Required work: Pick out all lines with the word "rectangular" from the records that follow.

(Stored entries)

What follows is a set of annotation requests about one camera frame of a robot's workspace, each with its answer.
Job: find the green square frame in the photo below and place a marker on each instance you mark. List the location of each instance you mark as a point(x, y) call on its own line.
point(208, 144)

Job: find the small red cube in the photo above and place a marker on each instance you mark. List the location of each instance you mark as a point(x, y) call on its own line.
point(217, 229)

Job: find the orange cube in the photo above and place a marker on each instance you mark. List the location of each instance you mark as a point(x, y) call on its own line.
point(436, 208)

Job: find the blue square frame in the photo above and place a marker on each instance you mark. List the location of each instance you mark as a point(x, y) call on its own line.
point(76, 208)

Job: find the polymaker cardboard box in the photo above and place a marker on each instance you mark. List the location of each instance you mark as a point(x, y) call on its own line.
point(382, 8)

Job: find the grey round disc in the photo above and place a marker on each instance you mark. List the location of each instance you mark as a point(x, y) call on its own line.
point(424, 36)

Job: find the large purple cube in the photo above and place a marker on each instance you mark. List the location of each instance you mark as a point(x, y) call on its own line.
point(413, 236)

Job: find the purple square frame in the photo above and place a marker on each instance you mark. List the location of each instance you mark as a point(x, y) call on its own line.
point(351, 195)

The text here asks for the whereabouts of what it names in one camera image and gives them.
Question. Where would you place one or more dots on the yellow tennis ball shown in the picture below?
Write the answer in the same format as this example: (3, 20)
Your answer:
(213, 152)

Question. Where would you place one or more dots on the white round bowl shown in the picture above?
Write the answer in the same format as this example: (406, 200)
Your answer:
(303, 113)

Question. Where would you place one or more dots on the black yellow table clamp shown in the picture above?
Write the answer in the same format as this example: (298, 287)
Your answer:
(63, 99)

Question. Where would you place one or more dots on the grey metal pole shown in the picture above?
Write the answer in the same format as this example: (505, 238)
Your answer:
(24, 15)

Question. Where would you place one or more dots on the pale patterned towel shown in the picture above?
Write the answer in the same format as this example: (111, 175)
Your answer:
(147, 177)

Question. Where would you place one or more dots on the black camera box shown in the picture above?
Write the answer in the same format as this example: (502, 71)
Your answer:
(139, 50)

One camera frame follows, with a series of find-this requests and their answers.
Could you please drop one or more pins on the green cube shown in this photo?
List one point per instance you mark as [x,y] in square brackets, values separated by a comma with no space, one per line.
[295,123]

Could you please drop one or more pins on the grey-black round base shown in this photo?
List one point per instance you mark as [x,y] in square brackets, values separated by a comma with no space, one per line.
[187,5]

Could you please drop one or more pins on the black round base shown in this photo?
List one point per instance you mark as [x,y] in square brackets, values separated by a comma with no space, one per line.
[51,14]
* * *
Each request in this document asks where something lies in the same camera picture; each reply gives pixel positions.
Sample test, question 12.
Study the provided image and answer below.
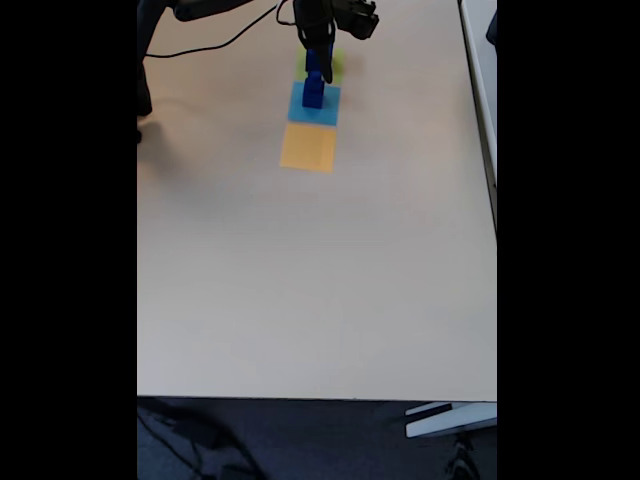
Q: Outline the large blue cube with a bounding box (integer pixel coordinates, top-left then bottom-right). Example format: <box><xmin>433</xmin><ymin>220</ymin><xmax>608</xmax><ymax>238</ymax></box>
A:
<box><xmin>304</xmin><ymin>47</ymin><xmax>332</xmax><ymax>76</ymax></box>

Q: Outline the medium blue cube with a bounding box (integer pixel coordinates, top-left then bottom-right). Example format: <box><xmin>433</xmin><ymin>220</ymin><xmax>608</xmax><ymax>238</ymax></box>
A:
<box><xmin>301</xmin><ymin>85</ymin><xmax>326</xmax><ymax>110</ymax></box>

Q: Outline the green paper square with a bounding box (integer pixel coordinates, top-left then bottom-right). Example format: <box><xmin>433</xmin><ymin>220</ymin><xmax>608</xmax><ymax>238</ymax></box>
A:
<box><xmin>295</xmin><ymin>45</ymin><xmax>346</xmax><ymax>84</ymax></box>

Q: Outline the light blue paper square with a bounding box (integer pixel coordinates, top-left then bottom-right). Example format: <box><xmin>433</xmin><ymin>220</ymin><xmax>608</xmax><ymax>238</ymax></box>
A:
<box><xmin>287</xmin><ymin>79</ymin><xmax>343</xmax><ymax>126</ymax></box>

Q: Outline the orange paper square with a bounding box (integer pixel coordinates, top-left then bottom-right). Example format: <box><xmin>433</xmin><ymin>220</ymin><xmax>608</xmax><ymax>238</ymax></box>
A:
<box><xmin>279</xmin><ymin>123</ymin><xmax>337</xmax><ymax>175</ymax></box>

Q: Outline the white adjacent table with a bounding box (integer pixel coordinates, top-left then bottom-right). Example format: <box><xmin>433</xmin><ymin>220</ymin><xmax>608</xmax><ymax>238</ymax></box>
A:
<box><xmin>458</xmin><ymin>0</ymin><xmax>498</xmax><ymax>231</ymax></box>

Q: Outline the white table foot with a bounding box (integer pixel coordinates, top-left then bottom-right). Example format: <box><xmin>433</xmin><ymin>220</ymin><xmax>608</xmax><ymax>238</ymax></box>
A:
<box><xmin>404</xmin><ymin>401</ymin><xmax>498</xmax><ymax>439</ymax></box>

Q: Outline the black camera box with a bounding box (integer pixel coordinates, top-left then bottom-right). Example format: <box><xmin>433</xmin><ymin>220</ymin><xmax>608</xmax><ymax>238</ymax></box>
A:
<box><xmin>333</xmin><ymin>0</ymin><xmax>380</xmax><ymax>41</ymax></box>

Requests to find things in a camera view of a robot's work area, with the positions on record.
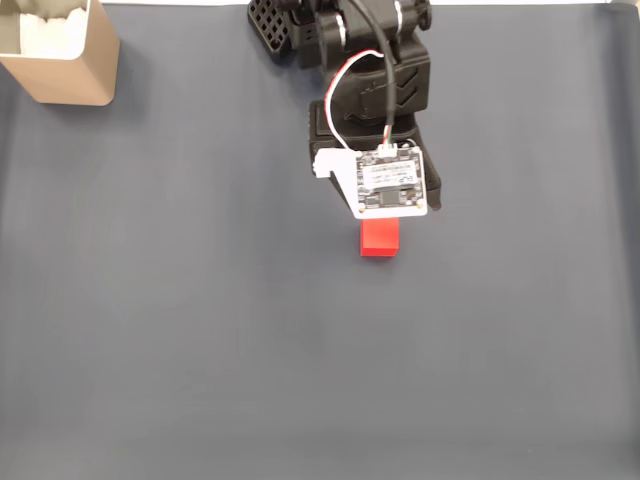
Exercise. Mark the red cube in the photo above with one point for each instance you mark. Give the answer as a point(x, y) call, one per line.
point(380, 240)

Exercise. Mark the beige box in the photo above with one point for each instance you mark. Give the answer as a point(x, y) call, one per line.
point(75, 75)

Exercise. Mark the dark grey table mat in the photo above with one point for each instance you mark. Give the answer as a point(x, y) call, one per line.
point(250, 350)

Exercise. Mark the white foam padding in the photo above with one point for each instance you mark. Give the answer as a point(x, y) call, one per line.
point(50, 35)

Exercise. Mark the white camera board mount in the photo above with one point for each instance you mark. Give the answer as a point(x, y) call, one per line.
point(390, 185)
==
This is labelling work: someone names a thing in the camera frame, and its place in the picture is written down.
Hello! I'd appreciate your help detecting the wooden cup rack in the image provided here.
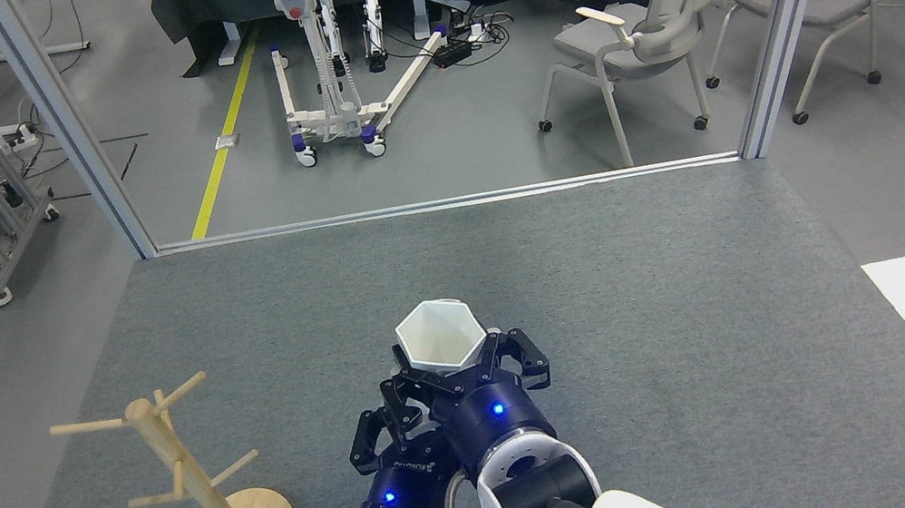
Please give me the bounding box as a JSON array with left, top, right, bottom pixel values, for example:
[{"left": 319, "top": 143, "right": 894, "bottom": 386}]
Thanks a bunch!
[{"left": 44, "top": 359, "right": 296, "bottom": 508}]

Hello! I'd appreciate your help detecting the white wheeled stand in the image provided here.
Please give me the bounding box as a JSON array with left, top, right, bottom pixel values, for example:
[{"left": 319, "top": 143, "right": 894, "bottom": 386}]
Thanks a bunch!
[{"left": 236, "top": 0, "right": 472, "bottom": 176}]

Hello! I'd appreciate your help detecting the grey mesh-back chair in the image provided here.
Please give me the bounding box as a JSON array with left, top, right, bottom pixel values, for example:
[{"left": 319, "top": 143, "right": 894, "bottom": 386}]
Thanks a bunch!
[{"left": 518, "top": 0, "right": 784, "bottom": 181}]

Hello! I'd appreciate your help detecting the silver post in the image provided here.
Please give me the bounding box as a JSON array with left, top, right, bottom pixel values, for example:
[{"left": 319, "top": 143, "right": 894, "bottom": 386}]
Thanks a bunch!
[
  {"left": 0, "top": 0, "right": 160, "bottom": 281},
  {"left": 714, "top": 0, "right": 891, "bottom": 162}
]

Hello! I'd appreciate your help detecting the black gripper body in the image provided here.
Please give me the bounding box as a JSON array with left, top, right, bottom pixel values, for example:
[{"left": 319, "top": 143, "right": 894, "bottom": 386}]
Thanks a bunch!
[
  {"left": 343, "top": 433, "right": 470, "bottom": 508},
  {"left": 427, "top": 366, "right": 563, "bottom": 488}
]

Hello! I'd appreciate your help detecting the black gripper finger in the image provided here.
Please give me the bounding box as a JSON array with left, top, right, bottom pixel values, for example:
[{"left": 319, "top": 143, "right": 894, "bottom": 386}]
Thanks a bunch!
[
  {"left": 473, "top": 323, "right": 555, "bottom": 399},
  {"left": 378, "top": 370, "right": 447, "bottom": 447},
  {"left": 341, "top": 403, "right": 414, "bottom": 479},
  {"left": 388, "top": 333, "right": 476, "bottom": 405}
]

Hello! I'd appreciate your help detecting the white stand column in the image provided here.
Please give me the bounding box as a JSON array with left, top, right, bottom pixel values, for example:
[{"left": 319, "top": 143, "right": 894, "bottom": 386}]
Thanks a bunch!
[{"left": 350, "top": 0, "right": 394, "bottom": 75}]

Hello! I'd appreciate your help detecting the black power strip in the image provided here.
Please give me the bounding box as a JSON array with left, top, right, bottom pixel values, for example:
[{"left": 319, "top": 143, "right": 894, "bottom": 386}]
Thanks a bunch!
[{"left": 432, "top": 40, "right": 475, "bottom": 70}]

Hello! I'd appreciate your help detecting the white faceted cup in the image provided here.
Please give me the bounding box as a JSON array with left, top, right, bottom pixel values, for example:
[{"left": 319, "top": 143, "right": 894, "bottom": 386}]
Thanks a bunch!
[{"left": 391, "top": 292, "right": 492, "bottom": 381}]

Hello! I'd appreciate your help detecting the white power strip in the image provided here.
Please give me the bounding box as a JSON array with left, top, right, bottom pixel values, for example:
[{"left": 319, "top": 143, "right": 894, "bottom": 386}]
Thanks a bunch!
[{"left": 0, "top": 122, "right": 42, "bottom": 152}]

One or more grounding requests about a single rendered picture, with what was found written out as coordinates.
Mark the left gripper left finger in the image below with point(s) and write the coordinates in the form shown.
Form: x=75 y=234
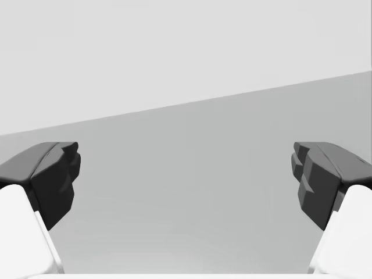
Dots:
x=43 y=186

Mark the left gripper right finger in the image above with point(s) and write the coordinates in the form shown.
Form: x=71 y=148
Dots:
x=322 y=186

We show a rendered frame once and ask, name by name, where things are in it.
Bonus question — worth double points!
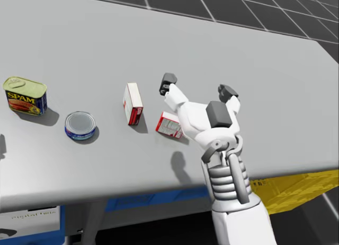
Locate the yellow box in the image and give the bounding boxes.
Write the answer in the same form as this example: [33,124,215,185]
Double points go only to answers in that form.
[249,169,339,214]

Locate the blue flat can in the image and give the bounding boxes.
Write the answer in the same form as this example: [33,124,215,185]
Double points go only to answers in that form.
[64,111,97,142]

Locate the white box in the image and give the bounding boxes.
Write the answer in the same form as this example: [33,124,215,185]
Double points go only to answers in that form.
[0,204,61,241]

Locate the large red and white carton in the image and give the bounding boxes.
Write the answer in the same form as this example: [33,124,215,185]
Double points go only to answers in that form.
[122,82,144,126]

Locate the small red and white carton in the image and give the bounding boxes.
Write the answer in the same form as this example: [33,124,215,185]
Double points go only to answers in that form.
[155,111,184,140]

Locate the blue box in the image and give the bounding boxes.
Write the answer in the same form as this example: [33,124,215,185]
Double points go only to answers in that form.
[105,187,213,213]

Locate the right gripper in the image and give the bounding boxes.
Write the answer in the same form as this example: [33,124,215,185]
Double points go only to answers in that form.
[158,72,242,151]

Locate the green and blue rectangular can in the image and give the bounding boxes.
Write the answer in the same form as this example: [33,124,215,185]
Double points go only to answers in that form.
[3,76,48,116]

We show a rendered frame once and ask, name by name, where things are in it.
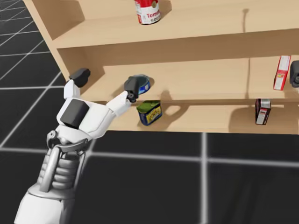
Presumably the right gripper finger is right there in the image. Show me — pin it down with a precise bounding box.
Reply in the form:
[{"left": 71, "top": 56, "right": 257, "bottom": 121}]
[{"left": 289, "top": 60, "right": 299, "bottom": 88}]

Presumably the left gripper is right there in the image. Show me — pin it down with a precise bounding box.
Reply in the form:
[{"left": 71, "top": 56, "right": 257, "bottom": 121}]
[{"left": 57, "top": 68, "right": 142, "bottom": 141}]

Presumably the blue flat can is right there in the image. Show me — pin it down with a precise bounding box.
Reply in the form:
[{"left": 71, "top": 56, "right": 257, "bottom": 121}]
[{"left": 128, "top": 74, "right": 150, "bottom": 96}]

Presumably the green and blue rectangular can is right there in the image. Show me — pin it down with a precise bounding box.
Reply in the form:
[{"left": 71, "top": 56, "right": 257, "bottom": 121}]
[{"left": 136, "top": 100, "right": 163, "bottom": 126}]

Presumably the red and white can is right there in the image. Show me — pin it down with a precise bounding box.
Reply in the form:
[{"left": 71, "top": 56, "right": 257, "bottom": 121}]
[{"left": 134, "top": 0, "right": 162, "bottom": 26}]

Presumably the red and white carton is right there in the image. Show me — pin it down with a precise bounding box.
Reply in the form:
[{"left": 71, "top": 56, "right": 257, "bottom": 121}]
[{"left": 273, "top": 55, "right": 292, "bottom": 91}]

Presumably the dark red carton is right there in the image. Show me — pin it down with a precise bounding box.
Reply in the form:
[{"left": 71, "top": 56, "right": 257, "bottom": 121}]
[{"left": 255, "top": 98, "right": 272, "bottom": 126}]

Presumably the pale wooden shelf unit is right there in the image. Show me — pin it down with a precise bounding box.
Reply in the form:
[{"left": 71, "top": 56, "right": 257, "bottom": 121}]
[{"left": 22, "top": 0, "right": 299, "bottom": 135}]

Result:
Locate the green and blue rectangular can in the image and give the bounding boxes.
Presumably the green and blue rectangular can is right there in the image. Show me — pin it down with a precise bounding box.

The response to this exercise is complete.